### [TASK TO CARRY OUT]
In the data below, how many lines include the word "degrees"? Give only the number.

[Items from a data source]
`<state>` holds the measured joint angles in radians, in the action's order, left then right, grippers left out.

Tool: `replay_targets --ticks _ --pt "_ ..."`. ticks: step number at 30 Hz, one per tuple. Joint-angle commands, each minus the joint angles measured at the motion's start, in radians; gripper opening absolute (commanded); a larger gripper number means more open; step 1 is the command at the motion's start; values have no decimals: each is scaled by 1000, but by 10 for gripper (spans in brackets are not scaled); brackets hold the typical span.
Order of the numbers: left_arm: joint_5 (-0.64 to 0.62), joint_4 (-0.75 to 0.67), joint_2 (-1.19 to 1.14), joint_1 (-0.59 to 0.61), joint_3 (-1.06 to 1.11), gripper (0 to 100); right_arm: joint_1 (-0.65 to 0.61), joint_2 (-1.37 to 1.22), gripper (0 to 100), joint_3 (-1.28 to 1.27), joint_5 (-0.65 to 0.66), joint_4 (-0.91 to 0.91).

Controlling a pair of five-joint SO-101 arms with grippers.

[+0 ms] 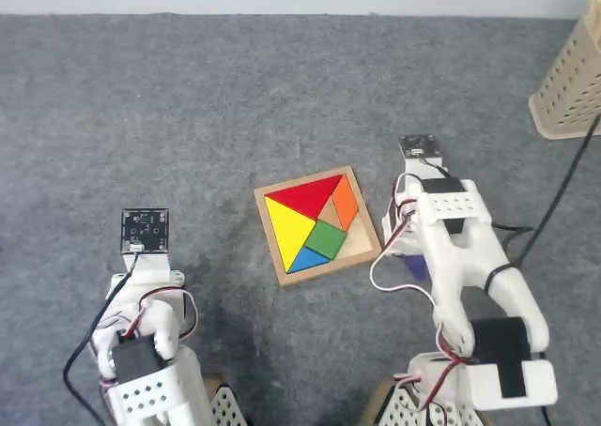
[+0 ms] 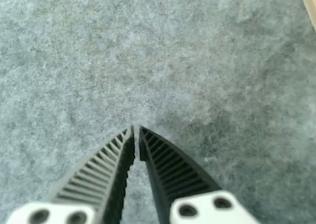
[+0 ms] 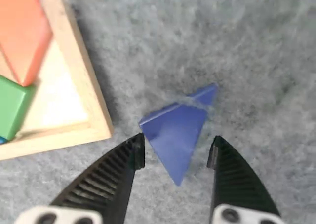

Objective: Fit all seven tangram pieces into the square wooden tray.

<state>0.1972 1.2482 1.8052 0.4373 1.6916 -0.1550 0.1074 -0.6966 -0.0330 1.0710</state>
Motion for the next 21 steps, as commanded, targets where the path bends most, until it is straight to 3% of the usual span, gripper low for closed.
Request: replay_targets --ticks 1,11,21 --pt "5 8 14 3 -7 13 10 -45 195 38 -9 -25" --pt "5 8 14 3 -7 13 12 -231 195 132 -5 -7" --pt "5 8 14 3 -7 13 71 4 195 81 -92 -22"
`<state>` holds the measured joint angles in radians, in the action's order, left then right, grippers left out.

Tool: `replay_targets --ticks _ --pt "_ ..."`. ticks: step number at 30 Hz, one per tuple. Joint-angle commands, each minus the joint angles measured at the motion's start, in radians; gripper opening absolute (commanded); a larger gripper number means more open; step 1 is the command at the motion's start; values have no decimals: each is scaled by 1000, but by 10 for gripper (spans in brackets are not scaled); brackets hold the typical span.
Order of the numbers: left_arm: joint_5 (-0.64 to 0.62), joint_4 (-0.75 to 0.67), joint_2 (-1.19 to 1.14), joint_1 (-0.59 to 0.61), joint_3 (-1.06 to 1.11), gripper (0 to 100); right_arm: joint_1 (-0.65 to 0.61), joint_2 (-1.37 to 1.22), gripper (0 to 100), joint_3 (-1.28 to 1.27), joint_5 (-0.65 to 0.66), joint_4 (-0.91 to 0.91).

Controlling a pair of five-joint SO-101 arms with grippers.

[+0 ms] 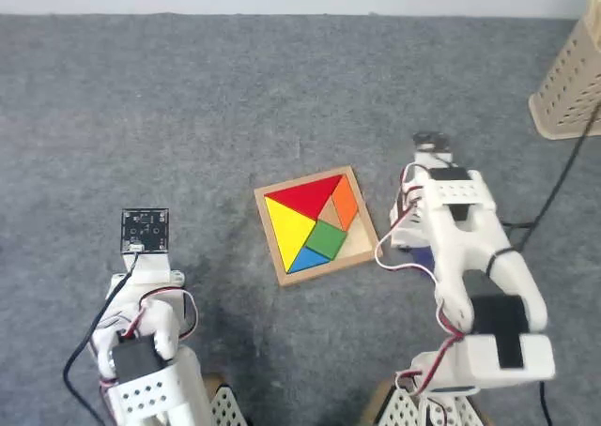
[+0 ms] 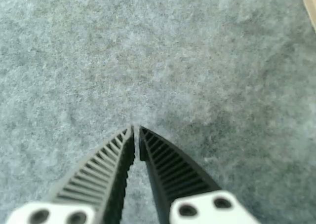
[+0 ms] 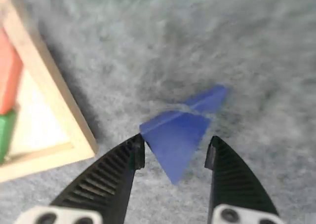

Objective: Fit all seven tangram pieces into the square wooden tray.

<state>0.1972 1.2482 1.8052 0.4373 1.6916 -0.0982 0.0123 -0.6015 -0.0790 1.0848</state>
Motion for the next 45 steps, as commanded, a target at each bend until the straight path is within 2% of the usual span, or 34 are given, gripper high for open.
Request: replay_targets --ticks 1,6,13,20,23,27,33,37,40,45 --pt "5 8 14 3 -7 13 13 104 195 -29 -48 -56" --pt "5 8 14 3 -7 13 21 45 195 -54 -49 -128" --pt "5 8 14 3 -7 13 27 -22 195 5 -44 -94" --pt "5 8 14 3 -7 13 30 84 195 18 -35 -38" --pt "5 8 14 3 -7 13 4 191 195 18 31 12" --pt "5 8 14 3 -7 13 -58 274 195 26 37 19" --pt "5 8 14 3 -7 13 -102 153 195 87 26 21" --pt "5 8 14 3 -7 13 -31 70 195 112 -52 16" --pt "5 8 14 3 -7 13 16 22 195 123 -55 15" --pt "5 8 14 3 -7 13 21 -84 195 126 -57 -7"
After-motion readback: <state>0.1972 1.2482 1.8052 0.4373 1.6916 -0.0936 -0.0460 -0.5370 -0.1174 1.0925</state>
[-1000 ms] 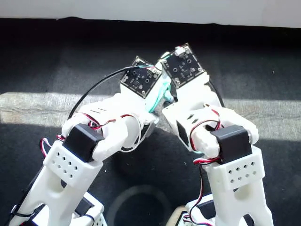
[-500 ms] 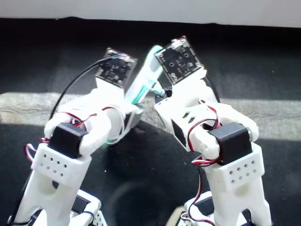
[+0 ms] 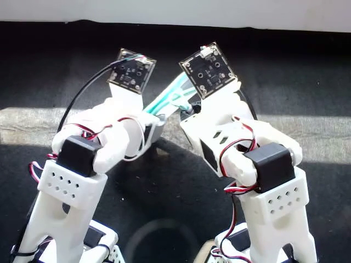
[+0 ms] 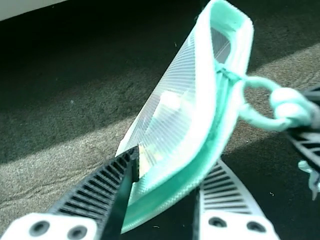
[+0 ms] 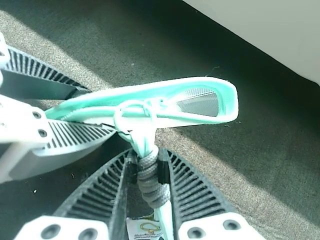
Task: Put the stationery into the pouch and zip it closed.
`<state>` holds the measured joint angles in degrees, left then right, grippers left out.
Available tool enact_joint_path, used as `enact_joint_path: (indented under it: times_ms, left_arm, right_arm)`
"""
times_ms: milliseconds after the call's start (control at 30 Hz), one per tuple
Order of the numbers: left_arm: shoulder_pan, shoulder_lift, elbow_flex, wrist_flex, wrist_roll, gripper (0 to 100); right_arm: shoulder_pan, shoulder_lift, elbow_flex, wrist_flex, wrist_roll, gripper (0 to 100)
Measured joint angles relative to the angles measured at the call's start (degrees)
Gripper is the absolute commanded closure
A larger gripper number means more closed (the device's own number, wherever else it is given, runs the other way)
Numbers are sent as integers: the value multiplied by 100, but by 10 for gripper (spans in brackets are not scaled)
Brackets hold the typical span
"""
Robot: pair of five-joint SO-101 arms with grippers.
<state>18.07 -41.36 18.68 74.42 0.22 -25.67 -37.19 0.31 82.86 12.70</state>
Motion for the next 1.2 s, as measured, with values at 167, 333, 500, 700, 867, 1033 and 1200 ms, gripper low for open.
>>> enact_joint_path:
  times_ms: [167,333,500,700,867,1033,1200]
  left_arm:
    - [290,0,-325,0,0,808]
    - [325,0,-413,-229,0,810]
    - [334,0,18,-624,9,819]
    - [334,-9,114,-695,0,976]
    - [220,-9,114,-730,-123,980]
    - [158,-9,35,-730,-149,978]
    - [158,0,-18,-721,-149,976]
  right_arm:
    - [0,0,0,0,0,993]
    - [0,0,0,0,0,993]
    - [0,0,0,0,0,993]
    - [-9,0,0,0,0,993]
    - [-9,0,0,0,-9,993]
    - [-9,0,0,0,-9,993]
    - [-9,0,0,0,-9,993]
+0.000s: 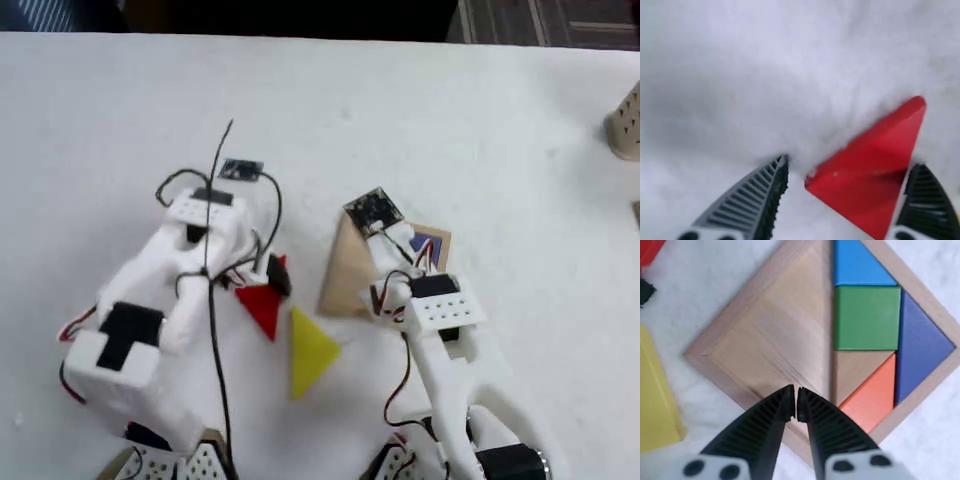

### [EXERCISE OUTPUT]
2